From 078252d31ef6dfc4807951d19ae2c1058d29db1d Mon Sep 17 00:00:00 2001
From: Adrian Sampson <adrian@radbox.org>
Date: Fri, 6 May 2011 12:41:32 -0700
Subject: [PATCH] use unidecode to deal with accents and such (#118)

---
 NEWS                      |  4 ++++
 beets/autotag/__init__.py | 15 ++++++++++-----
 setup.py                  |  1 +
 test/test_autotag.py      |  7 +++++--
 4 files changed, 20 insertions(+), 7 deletions(-)

diff --git a/NEWS b/NEWS
index 85a901f85..3894f7d92 100644
--- a/NEWS
+++ b/NEWS
@@ -10,6 +10,10 @@
   pipeline stages during imports. This should bring additional
   performance when using album art plugins like embedart or
   beets-lyrics.
+* Accents and other Unicode decorators on characters are now treated
+  more fairly by the autotagger.

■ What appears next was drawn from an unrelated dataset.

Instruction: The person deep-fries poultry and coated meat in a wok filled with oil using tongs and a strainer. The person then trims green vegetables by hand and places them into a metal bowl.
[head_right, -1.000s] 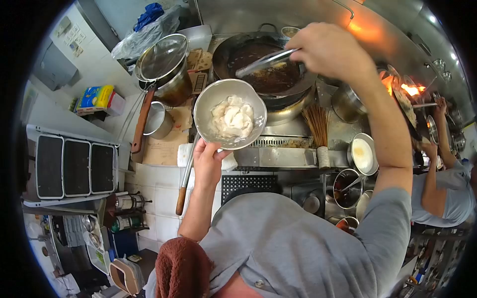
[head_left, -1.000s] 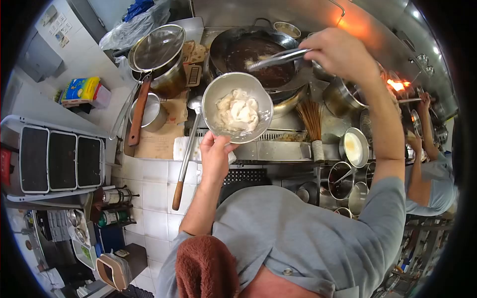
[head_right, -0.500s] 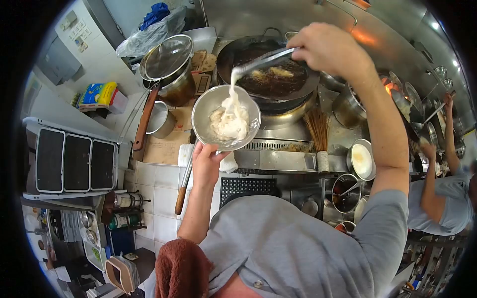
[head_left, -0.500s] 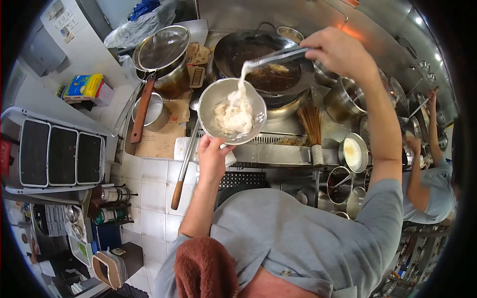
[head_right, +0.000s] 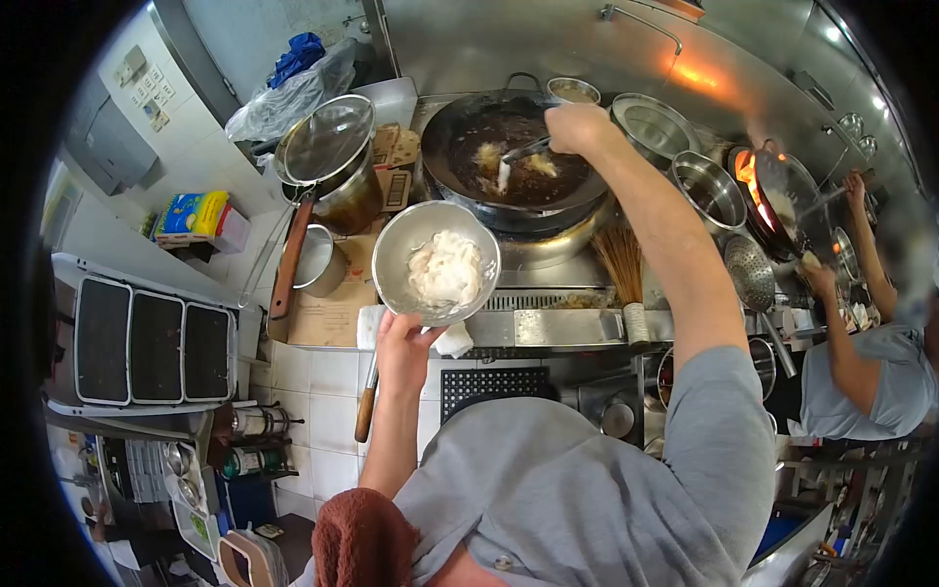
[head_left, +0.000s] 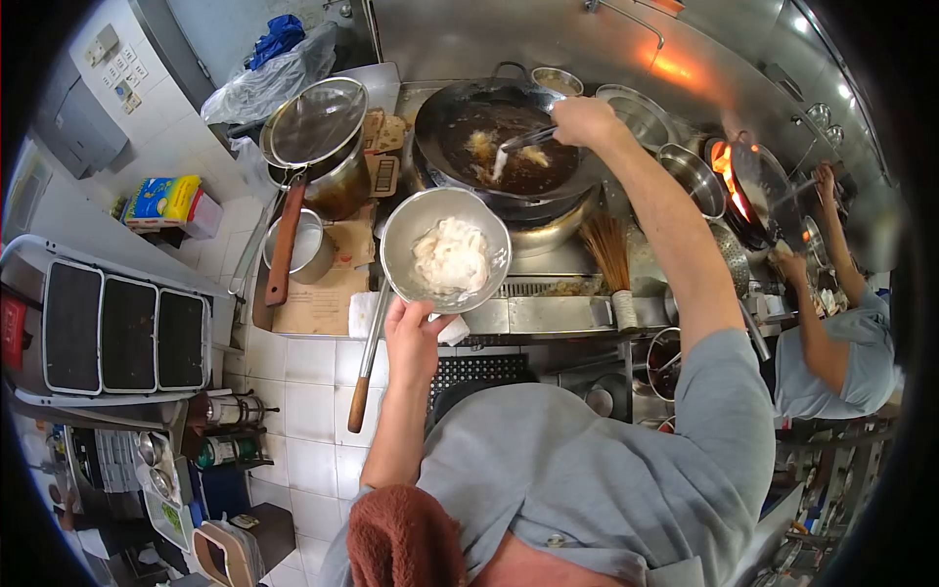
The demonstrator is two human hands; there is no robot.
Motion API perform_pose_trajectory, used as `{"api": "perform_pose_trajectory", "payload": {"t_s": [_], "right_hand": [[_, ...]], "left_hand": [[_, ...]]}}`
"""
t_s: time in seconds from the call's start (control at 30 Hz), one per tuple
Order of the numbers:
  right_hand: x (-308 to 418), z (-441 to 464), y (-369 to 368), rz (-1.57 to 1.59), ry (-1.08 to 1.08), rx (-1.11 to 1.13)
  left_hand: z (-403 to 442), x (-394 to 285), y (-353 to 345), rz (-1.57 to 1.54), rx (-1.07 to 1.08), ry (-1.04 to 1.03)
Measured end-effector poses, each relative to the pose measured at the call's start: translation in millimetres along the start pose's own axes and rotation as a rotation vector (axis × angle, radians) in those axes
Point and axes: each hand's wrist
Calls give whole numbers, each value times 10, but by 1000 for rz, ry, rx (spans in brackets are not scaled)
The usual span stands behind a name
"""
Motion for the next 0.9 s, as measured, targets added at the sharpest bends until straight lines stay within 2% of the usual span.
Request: {"api": "perform_pose_trajectory", "payload": {"t_s": [0.07,0.1,0.13,0.17,0.2,0.23,0.27,0.3,0.37,0.47,0.53,0.57,0.63,0.7,0.9], "right_hand": [[-154,-85,114,4,-101,-53],[-268,-263,295,7,-52,-144],[-148,-611,645,66,-127,-167],[-282,-838,665,63,112,-504],[-252,-977,850,61,46,-450],[-162,-1176,1043,100,88,-357],[-87,-1345,1092,147,233,-400],[46,-1484,1026,154,215,-398],[408,-1686,914,124,489,-468],[725,-1702,681,30,413,-301],[757,-1663,725,-128,329,-76],[705,-1694,767,-138,326,-77],[498,-1794,892,-61,348,-318],[310,-1827,1068,-92,310,-453],[-229,-1506,1358,-120,166,-613]], "left_hand": [[-60,-88,40,-57,-53,-34],[-65,-120,80,-59,-60,-32],[-73,-157,141,-38,-50,-43],[-93,-191,220,-14,-45,-54],[-87,-217,272,-8,-36,-43],[-78,-234,306,-1,-47,-36],[-57,-242,311,10,5,-67],[-27,-238,289,20,70,-96],[-39,-286,121,22,145,-75],[-2,-160,5,58,234,-77],[56,-53,-11,43,265,-41],[85,-38,-25,38,270,-25],[127,-45,-93,8,263,-20],[158,-49,-176,-32,250,14],[356,71,-185,8,201,32]]}}
Point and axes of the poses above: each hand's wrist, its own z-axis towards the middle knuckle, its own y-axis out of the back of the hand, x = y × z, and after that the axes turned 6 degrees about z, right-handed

For example, if you're missing the
+  acute accent on the "e" in "cafe", that change won't be penalized.
+  This introduces a new dependency on the "unidecode" Python module.
 * Fixed a problem where duplicate albums or items imported at the same
   time would fail to be detected.
 * BPD now uses a persistent "virtual filesystem" in order to fake a
diff --git a/beets/autotag/__init__.py b/beets/autotag/__init__.py
index 14b827244..9b8915e2a 100644
--- a/beets/autotag/__init__.py
+++ b/beets/autotag/__init__.py
@@ -1,5 +1,5 @@
 # This file is part of beets.
-# Copyright 2010, Adrian Sampson.
+# Copyright 2011, Adrian Sampson.
 #
 # Permission is hereby granted, free of charge, to any person obtaining
 # a copy of this software and associated documentation files (the
@@ -14,15 +14,16 @@
 
 """Facilities for automatically determining files' correct metadata.
 """
-
 import os
+import logging
 from collections import defaultdict
-from beets.autotag import mb
 import re
 from munkres import Munkres
+from unidecode import unidecode
+
+from beets.autotag import mb
 from beets import library, mediafile, plugins
 from beets.util import levenshtein, sorted_walk
-import logging
 
 # Try 5 releases. In the future, this should be more dynamic: let the
 # probability of continuing to the next release be inversely
@@ -114,8 +115,12 @@ def albums_in_dir(path):
 
 def _string_dist_basic(str1, str2):
     """Basic edit distance between two strings, ignoring
-    non-alphanumeric characters and case. Normalized by string length.
+    non-alphanumeric characters and case. Comparisons are based on a
+    transliteration/lowering to ASCII characters. Normalized by string
+    length.
     """
+    str1 = unidecode(str1)
+    str2 = unidecode(str2)
     str1 = re.sub(r'[^a-z0-9]', '', str1.lower())
     str2 = re.sub(r'[^a-z0-9]', '', str2.lower())
     if not str1 and not str2:
diff --git a/setup.py b/setup.py
index ecab9844c..a8bc9d206 100755
--- a/setup.py
+++ b/setup.py
@@ -51,6 +51,7 @@ setup(name='beets',
           'mutagen',
           'python-musicbrainz2 >= 0.7.2',
           'munkres',
+          'unidecode',
       ],
 
       classifiers=[
diff --git a/test/test_autotag.py b/test/test_autotag.py
index 1645af433..e15d1f385 100644
--- a/test/test_autotag.py
+++ b/test/test_autotag.py
@@ -1,5 +1,5 @@
 # This file is part of beets.
-# Copyright 2010, Adrian Sampson.
+# Copyright 2011, Adrian Sampson.
 #
 # Permission is hereby granted, free of charge, to any person obtaining
 # a copy of this software and associated documentation files (the
@@ -14,7 +14,6 @@
 
 """Tests for autotagging functionality.
 """
-
 import unittest
 import os
 import shutil
@@ -495,6 +494,10 @@ class StringDistanceTest(unittest.TestCase):
         dist = autotag.string_dist('And', '&')
         self.assertEqual(dist, 0.0)
 
+    def test_accented_characters(self):
+        dist = autotag.string_dist(u'\xe9\xe1\xf1', u'ean')
+        self.assertEqual(dist, 0.0)
+
 def suite():
     return unittest.TestLoader().loadTestsFromName(__name__)